I don't know, I actually think that in BSG, the flexibility of the metaphor worked to their advantage for quite a while. It allowed them to examine the issues from many angles, reversing our expectations (to use one of your favorite phrases) and keeping it from getting too stale or too literal. I especially liked when the Cylons became the metaphorical Americans to the human Iraqis.
In my opinion, the wheels began to come off the wagon just after this reversal, when the humans escaped and went on the run again. The show's intro always ended with "and they have a plan." But after the humans' escape from New Caprica, I'll be damned if I could tell you what the Cylons' plan was for the bulk of that season. At that point, the humans and cylons seemed to be chasing and fighting each other more out of momentum or habit. Now, perhaps you can argue that this is because the writers had finally stretched out their metaphor until it had become shapeless, but I think they simply lost their way more generally.
Certainly, Jonathan, some sturdier metaphors can be flipped... vampires represented a different teen problem every week on Buffy.
And that's true, Steve, I did like it better when the metaphor flipped again in the third season and it became cylons = occupiers, humans = insurgents, which was a pretty daring move. And yeah, the cylons' unclear motivation after that was the real death knell.

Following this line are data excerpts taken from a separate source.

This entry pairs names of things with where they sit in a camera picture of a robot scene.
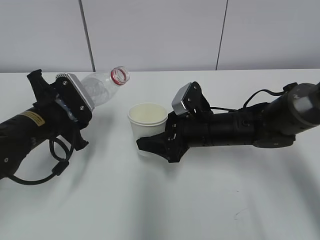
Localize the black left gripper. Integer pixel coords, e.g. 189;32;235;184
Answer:
27;69;89;150

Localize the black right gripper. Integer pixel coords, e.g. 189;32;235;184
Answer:
136;112;190;163

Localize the white paper cup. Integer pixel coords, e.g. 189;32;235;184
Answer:
127;102;168;157

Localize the clear water bottle red label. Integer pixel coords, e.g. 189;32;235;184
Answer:
55;66;130;110

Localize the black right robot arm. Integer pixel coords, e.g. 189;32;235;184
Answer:
136;81;320;163

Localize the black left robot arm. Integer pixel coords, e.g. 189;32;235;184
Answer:
0;69;94;186

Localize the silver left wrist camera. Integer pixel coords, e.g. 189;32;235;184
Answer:
54;73;95;124

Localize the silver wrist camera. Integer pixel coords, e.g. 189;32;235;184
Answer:
54;73;95;124
171;81;211;118

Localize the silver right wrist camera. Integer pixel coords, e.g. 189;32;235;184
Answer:
171;81;211;118

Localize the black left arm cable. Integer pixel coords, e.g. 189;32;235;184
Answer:
11;126;76;186

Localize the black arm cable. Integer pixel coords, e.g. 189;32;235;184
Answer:
209;84;298;112
11;126;76;186

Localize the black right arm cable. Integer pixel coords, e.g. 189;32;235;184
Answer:
209;84;298;112

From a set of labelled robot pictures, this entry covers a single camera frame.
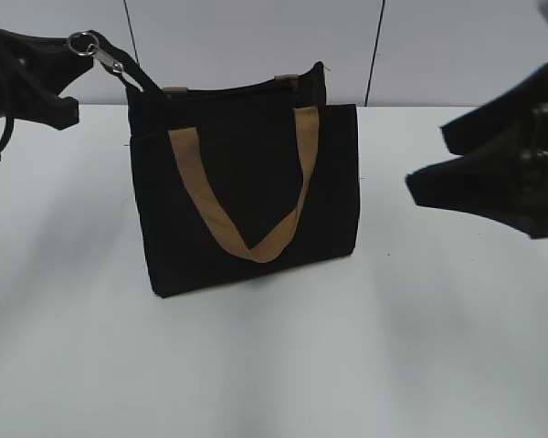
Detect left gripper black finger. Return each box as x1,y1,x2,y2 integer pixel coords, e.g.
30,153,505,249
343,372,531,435
0,29,94,91
0,71,79,130

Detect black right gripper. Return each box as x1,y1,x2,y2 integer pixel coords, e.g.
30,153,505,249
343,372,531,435
406,63,548,239

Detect silver zipper pull with ring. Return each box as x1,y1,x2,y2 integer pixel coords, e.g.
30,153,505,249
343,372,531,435
67,31,124,76

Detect black bag with tan handles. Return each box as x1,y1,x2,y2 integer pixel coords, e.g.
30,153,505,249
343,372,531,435
126,62,360,297

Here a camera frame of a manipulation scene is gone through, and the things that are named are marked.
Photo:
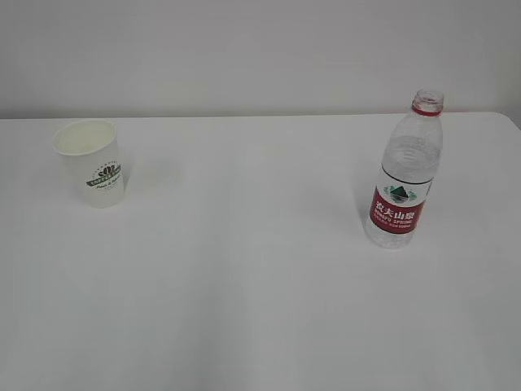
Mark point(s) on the white paper coffee cup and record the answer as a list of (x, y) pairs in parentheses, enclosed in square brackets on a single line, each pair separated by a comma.
[(89, 151)]

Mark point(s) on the clear Nongfu Spring water bottle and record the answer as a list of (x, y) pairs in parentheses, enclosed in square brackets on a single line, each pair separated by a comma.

Nice post, Matt. Agree with most of what you say and what's been written in the comments. Have to add that "and they have a plan" was some b.s. added by the producers in post to the pilot--got that tidbit from some inside men.
I loved BATTLESTAR until halfway through the second season. Where it truly went off the rails for me was with the handling of the Pegasus storyline. Here's the single most momentous thing to happen to the last survivors of the human race: to find more humans. And with a fully functioning battlestar! The universe suddenly seems not so lonely or so dangerous. And the commander, a ruthless war hawk, offered endless opportunities for conflict with Adama and everyone else. I was sure that this storyline would provide the major arc for the rest of the season. Nope. They dispatched it in less than two episodes. Which says to me that the writers had suddenly forgotten why they made the show in the first place. They'd lost faith in the inherent interestingness of their material. Or maybe they just caved to network pressure for more standalone eps or to speed up the storyline. In any case, until that moment, BATTLESTAR was refreshingly primal to me. It wasn't about complicated mythologies and metaphors--as far too much sci-fi in film and television is--so much as basic survival.
"Certainly, Jonathan, some sturdier metaphors can be flipped... vampires represented a different teen problem every week on Buffy. "
and now they represent a different vice, fetish, or disenfranchised population every week on True Blood.